Why aren't TripleStore implemented as Native Graph Store as Property-Graph Store are?

Question

Sparql based store or put another way, TripleStore, are known to be less efficient than property graph store, on top of not being able to be distributed while maintaining performance as property graph.

I understand that there are a lot of things at stake here, such as inferencing and what not. Putting distribution and inferencing aside where we could limit ourself to RDFS which can be fully captured via SPARQL, I am wondering why that is ?
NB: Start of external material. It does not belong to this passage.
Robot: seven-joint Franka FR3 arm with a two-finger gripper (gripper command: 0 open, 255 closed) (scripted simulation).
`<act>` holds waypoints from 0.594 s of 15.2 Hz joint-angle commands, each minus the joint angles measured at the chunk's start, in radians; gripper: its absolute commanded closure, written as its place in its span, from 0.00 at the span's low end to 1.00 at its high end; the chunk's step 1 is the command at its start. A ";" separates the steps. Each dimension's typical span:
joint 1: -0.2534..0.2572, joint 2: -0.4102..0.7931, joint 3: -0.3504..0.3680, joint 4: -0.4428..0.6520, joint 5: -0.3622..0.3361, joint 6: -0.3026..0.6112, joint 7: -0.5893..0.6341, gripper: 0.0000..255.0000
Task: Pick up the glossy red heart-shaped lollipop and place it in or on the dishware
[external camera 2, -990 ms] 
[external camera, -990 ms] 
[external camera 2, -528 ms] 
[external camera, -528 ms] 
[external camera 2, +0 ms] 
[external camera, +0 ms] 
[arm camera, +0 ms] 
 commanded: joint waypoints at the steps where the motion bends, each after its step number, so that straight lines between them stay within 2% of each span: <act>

More specifically why is the storage the issue. What is limiting Sparql Based store to store data as Property graph store does, and performing traversal instead of massive join queries. Can't sparql simply be translated to Gremlin steps for instance ? What is the limitation there? Can't the join be avoided ?

My assumption is, if sparql can be translated in efficient step traversal, and data is stored as property graph do, such as as janusGraph does https://docs.janusgraph.org/latest/data-model.html , then the issue of performance would be bridged while maintaining some inference such as RDFS.

This being said, Sparql is not Turing-complete of course, but at least for what it does, it would do it fast and possibly at scale as well. The goal is not to compete in my view, but to benefit for SPARQL ease of use and using traversal language like gremlin for things that really requires it e.g. OLAP.

Is there any project in that direction, has Apache jena considered any of this?

I saw that Graql of Grakn seem to be using that road for the reason I explain above, hence what's stopping the TripleStore community ?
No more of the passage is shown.